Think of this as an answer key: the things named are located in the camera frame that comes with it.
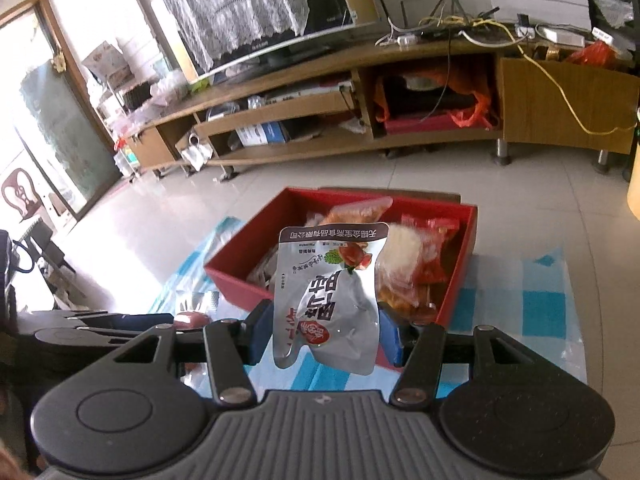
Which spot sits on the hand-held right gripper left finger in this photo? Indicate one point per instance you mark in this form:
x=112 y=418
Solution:
x=260 y=331

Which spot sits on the glass door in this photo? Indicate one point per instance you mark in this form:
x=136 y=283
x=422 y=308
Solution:
x=55 y=125

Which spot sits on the silver snack pouch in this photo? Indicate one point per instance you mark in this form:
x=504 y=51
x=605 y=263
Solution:
x=330 y=300

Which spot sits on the black router with antennas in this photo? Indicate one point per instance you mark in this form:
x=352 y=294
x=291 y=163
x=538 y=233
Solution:
x=440 y=34

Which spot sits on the orange plastic bag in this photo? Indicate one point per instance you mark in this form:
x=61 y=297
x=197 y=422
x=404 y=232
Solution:
x=480 y=110

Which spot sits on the plastic storage rack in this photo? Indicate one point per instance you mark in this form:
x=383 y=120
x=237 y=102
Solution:
x=124 y=157

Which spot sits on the flat screen television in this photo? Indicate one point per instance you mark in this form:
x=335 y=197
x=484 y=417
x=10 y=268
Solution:
x=325 y=0

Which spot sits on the black storage shelf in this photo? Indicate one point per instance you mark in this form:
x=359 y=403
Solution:
x=612 y=10

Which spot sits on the wooden chair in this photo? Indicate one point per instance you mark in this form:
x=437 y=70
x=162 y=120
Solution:
x=17 y=185

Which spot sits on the white lace cloth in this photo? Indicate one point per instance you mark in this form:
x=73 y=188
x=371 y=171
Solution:
x=235 y=5

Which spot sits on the long red snack packet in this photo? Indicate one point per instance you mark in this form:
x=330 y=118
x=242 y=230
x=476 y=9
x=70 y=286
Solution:
x=431 y=270

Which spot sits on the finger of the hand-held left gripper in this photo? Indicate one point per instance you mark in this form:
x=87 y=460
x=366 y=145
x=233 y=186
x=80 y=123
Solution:
x=145 y=321

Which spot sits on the vacuum-packed sausage packet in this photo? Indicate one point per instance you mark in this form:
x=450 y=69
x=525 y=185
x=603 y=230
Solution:
x=192 y=318

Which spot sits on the red cardboard box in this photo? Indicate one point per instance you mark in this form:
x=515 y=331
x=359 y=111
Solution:
x=230 y=280

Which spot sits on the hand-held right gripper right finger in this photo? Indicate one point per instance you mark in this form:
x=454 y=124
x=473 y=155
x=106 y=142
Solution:
x=387 y=341

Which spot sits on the blue checked tablecloth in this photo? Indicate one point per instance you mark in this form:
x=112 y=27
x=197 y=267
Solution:
x=542 y=307

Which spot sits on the white and blue box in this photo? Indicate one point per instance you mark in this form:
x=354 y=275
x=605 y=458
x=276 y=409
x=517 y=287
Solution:
x=260 y=135

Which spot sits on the red plastic bag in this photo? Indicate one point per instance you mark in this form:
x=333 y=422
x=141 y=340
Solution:
x=595 y=52

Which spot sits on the printed cardboard box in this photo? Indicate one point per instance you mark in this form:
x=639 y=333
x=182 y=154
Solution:
x=107 y=62

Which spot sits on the white power strip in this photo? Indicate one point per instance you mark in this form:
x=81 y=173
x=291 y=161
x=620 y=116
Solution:
x=400 y=40

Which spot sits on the small red snack packet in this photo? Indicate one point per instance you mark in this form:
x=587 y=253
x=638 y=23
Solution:
x=435 y=225

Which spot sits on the dark furniture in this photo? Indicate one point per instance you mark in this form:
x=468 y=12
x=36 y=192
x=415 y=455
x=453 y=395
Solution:
x=42 y=250

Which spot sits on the round bread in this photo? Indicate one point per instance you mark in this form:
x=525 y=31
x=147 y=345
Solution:
x=405 y=250

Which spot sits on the wooden television stand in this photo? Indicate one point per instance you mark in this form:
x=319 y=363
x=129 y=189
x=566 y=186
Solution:
x=550 y=105

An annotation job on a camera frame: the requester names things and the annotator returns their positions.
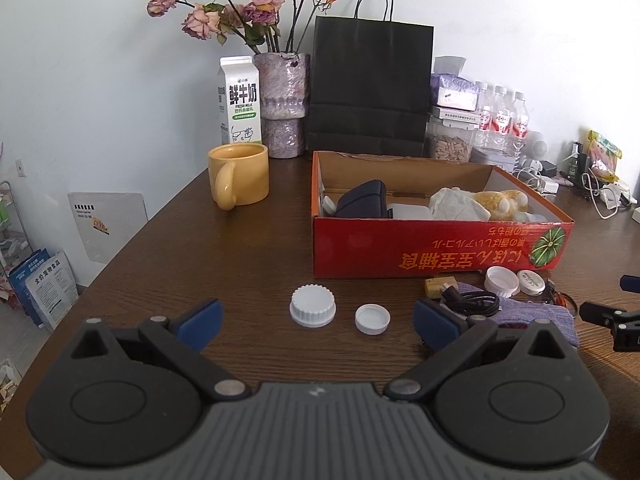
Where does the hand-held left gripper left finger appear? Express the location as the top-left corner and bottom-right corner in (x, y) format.
(70, 298), (251, 402)

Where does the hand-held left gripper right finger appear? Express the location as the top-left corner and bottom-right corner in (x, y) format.
(385, 298), (570, 402)

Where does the pale yellow block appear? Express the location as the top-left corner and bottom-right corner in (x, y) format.
(424, 276), (458, 301)

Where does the braided charging cable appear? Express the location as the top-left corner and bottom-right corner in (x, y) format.
(440, 285), (501, 317)

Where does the small plain white cap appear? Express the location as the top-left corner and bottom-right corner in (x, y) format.
(355, 304), (391, 335)

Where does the red cardboard box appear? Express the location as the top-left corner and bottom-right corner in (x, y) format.
(311, 150), (574, 279)

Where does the grey drawstring pouch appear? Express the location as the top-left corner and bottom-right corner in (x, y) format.
(452, 282), (581, 352)

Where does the white round lid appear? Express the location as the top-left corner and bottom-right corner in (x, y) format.
(517, 270), (545, 295)

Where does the white ribbed cap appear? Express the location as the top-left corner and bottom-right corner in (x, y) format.
(290, 285), (336, 329)
(485, 266), (521, 298)

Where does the translucent plastic box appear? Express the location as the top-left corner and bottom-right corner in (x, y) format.
(387, 202), (433, 221)

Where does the white plastic bag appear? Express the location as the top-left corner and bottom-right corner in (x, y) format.
(429, 186), (491, 222)

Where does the yellow white plush toy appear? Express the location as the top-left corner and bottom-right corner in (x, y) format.
(472, 190), (531, 222)

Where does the black zip pouch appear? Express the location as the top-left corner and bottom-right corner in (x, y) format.
(335, 180), (393, 220)

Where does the colourful snack bag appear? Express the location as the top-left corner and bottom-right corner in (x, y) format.
(586, 131), (623, 183)

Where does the small green bottle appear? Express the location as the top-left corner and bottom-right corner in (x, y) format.
(570, 142), (589, 181)

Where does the white sign board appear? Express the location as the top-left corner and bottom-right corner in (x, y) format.
(67, 191), (149, 264)

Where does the yellow mug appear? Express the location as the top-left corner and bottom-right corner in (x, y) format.
(208, 143), (270, 211)

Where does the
..........
▶ Exercise details
Without the pictures, restate all of the entries above verbatim.

▶ The completed task
Think of this as an answer key: the things named are located in the camera frame that comes with it.
Which spot sits on the hand-held right gripper left finger in this photo? Indicate one point per instance you mark in this form:
x=112 y=418
Solution:
x=260 y=331

Which spot sits on the glass door in this photo? Indicate one point per instance you mark in this form:
x=136 y=283
x=422 y=308
Solution:
x=55 y=125

Which spot sits on the silver snack pouch in this photo? Indicate one point per instance you mark in this form:
x=504 y=51
x=605 y=263
Solution:
x=330 y=300

Which spot sits on the black router with antennas in this photo? Indicate one point per instance you mark in this form:
x=352 y=294
x=291 y=163
x=538 y=233
Solution:
x=440 y=34

Which spot sits on the orange plastic bag in this photo? Indicate one point per instance you mark in this form:
x=61 y=297
x=197 y=422
x=404 y=232
Solution:
x=480 y=110

Which spot sits on the plastic storage rack in this photo? Indicate one point per instance you mark in this form:
x=383 y=120
x=237 y=102
Solution:
x=124 y=157

Which spot sits on the flat screen television in this photo? Indicate one point per instance you mark in this form:
x=335 y=197
x=484 y=417
x=10 y=268
Solution:
x=325 y=0

Which spot sits on the black storage shelf in this photo? Indicate one point per instance you mark in this form:
x=359 y=403
Solution:
x=612 y=10

Which spot sits on the wooden chair in this photo? Indicate one point per instance you mark in this form:
x=437 y=70
x=162 y=120
Solution:
x=17 y=185

Which spot sits on the white lace cloth in this photo? Indicate one point per instance you mark in this form:
x=73 y=188
x=371 y=171
Solution:
x=235 y=5

Which spot sits on the long red snack packet in this photo? Indicate one point per instance you mark in this form:
x=330 y=118
x=242 y=230
x=476 y=9
x=70 y=286
Solution:
x=431 y=270

Which spot sits on the finger of the hand-held left gripper in this photo? Indicate one point per instance you mark in this form:
x=87 y=460
x=366 y=145
x=233 y=186
x=80 y=123
Solution:
x=145 y=321

Which spot sits on the vacuum-packed sausage packet in this photo? Indicate one point per instance you mark in this form:
x=450 y=69
x=525 y=185
x=603 y=230
Solution:
x=192 y=318

Which spot sits on the red cardboard box in this photo? Indicate one point per instance you mark in this form:
x=515 y=331
x=359 y=111
Solution:
x=230 y=280

Which spot sits on the hand-held right gripper right finger in this photo? Indicate one point per instance you mark in this form:
x=454 y=124
x=473 y=155
x=106 y=142
Solution:
x=387 y=341

Which spot sits on the blue checked tablecloth in this photo? Indicate one point per instance you mark in this form:
x=112 y=27
x=197 y=267
Solution:
x=542 y=307

Which spot sits on the white and blue box in this photo? Indicate one point per instance you mark in this form:
x=354 y=275
x=605 y=458
x=276 y=409
x=517 y=287
Solution:
x=260 y=135

Which spot sits on the red plastic bag in this photo? Indicate one point per instance you mark in this form:
x=333 y=422
x=141 y=340
Solution:
x=595 y=52

Which spot sits on the printed cardboard box in this photo? Indicate one point per instance you mark in this form:
x=639 y=333
x=182 y=154
Solution:
x=107 y=62

Which spot sits on the white power strip in this photo? Indicate one point per instance you mark in this form:
x=81 y=173
x=291 y=161
x=620 y=116
Solution:
x=400 y=40

Which spot sits on the small red snack packet in this photo? Indicate one point per instance you mark in this form:
x=587 y=253
x=638 y=23
Solution:
x=435 y=225

Which spot sits on the dark furniture in this photo? Indicate one point per instance you mark in this form:
x=468 y=12
x=36 y=192
x=415 y=455
x=453 y=395
Solution:
x=42 y=250

Which spot sits on the round bread in this photo? Indicate one point per instance you mark in this form:
x=525 y=31
x=147 y=345
Solution:
x=405 y=250

Which spot sits on the wooden television stand in this photo? Indicate one point per instance you mark in this form:
x=319 y=363
x=129 y=189
x=566 y=186
Solution:
x=550 y=105

An annotation job on a camera frame: the requester names things and the annotator returns their positions.
Where does the hand-held left gripper left finger appear? Express the location as the top-left corner and bottom-right corner in (x, y) format.
(70, 298), (251, 402)

Where does the hand-held left gripper right finger appear? Express the location as the top-left corner and bottom-right corner in (x, y) format.
(385, 298), (570, 402)

Where does the pale yellow block appear? Express the location as the top-left corner and bottom-right corner in (x, y) format.
(424, 276), (458, 301)

Where does the braided charging cable appear? Express the location as the top-left corner and bottom-right corner in (x, y) format.
(440, 285), (501, 317)

Where does the small plain white cap appear? Express the location as the top-left corner and bottom-right corner in (x, y) format.
(355, 304), (391, 335)

Where does the red cardboard box appear? Express the location as the top-left corner and bottom-right corner in (x, y) format.
(311, 150), (574, 279)

Where does the grey drawstring pouch appear? Express the location as the top-left corner and bottom-right corner in (x, y) format.
(452, 282), (581, 352)

Where does the white round lid appear? Express the location as the top-left corner and bottom-right corner in (x, y) format.
(517, 270), (545, 295)

Where does the white ribbed cap appear? Express the location as the top-left corner and bottom-right corner in (x, y) format.
(290, 285), (336, 329)
(485, 266), (521, 298)

Where does the translucent plastic box appear? Express the location as the top-left corner and bottom-right corner in (x, y) format.
(387, 202), (433, 221)

Where does the white plastic bag appear? Express the location as the top-left corner and bottom-right corner in (x, y) format.
(429, 186), (491, 222)

Where does the yellow white plush toy appear? Express the location as the top-left corner and bottom-right corner in (x, y) format.
(472, 190), (531, 222)

Where does the black zip pouch appear? Express the location as the top-left corner and bottom-right corner in (x, y) format.
(335, 180), (393, 220)

Where does the colourful snack bag appear? Express the location as the top-left corner and bottom-right corner in (x, y) format.
(586, 131), (623, 183)

Where does the small green bottle appear? Express the location as the top-left corner and bottom-right corner in (x, y) format.
(570, 142), (589, 181)

Where does the white sign board appear? Express the location as the top-left corner and bottom-right corner in (x, y) format.
(67, 191), (149, 264)

Where does the yellow mug appear? Express the location as the top-left corner and bottom-right corner in (x, y) format.
(208, 143), (270, 211)

Where does the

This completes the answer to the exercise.